Researchers from NVIDIA and the independent game developer Remedy Entertainment developed an automated real-time deep learning technique to create 3D facial animations from audio with low latency.
Using a TITAN Xp GPU and the cuDNN-accelerated Theano deep learning framework, the researchers trained their neural network on nearly ten minutes of high-quality audio and expression data obtained from two human actors. They had the actors speak one to three pangrams (sentences that are designed to contain as many different phonemes as possible, in several different emotional tones to provide a good coverage of the range of expression), and in-character material (preliminary version of the script) which leverages the fact that an actor’s performance of a character is often heavily biased in terms of emotional and expressive range for various dramatic and narrative reasons.
As mentioned in their paper: “Our deep neural network learns a mapping from input waveforms to the 3D vertex coordinates of a face model, and simultaneously discovers a compact, latent code that disambiguates the variations in facial expression that cannot be explained by the audio alone. During inference, the latent code can be used as an intuitive control for the emotional state of the face puppet.
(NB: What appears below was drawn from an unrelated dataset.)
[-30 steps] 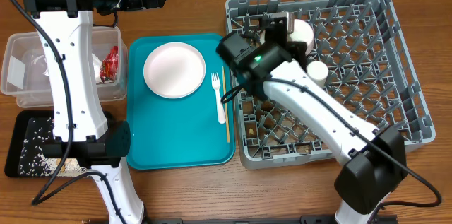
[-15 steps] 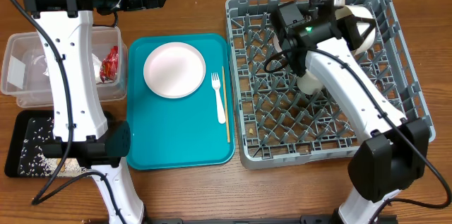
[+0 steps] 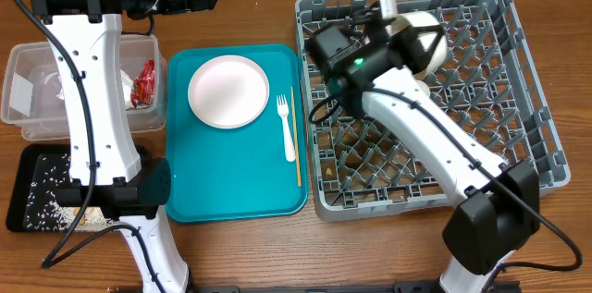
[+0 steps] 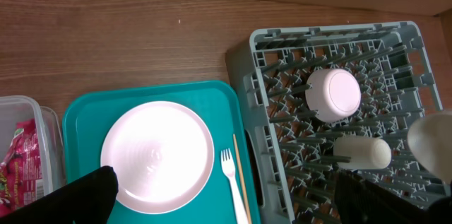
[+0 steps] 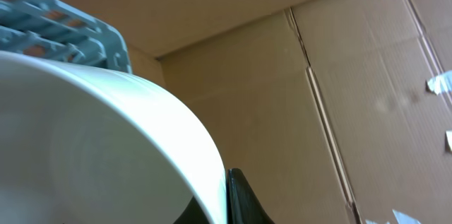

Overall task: Sort waste into correct bins and load items into the dishwasher
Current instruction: 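Carry the white bowl into the rack with the right gripper, then lower the white bowl into the rack and open the right gripper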

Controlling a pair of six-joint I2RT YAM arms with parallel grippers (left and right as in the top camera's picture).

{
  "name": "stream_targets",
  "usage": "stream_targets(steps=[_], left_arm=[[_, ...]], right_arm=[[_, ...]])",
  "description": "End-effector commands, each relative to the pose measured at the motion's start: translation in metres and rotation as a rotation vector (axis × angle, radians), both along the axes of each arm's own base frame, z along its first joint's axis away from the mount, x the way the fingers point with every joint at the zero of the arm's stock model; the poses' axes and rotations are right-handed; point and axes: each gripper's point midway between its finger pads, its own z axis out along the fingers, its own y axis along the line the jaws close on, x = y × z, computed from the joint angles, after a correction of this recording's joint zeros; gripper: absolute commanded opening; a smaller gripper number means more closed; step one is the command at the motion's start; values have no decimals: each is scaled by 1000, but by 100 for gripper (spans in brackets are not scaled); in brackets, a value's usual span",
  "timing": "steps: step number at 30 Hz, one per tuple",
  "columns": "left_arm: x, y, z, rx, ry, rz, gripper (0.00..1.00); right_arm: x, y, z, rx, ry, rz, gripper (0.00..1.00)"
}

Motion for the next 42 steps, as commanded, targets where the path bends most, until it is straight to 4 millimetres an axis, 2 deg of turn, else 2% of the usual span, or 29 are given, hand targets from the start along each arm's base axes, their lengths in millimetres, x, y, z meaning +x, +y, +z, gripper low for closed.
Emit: stream_targets(steps=[1, 3, 4, 7, 9, 11, 16, 25, 30, 32, 36, 41, 42], left_arm=[[-3, 2, 9, 5, -28, 1, 100], [-3, 2, 9, 4, -28, 1, 100], [-3, 2, 9, 5, -28, 1, 100], [-3, 2, 9, 5, -28, 1, 100], [-3, 2, 9, 5, -28, 1, 100], [-3, 2, 9, 5, -28, 1, 100], [-3, 2, 9, 5, -28, 1, 100], [-3, 2, 9, 5, -28, 2, 100], [-3, 2, 9, 5, -28, 1, 100], [-3, 2, 9, 5, -28, 1, 100], [-3, 2, 9, 5, -28, 1, 100], [-3, 2, 9, 5, -28, 2, 100], [-3, 2, 9, 5, -28, 1, 100]], right_arm=[[-1, 19, -7, -26, -15, 39, 4], [0, 30, -25, -42, 8, 60, 5], [2, 38, -41, -58, 31, 74, 5], [6, 50, -63, -67, 42, 92, 5], [6, 57, -69, -49, 22, 106, 5], [2, 71, -86, 19, 58, 133, 6], [-9, 85, -125, 189, 148, 136, 5], [-22, 94, -163, 352, 273, 105, 5], [-23, 94, -165, 361, 283, 102, 6], [-24, 93, -165, 357, 289, 100, 16], [-24, 91, -162, 331, 296, 101, 45], [-22, 79, -138, 173, 260, 111, 96], [-22, 78, -133, 142, 256, 113, 100]])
This study’s primary goal was to model the speaking style of a single actor, but the deep learning technique yields reasonable results even for speakers of different gender with different accents or languages. The technique can be used for in-game dialogue, low-cost localization, virtual reality avatars, and telepresence.
The team from NVIDIA Research and Remedy Entertainment will present their paper next week at SIGGRAPH in Los Angeles.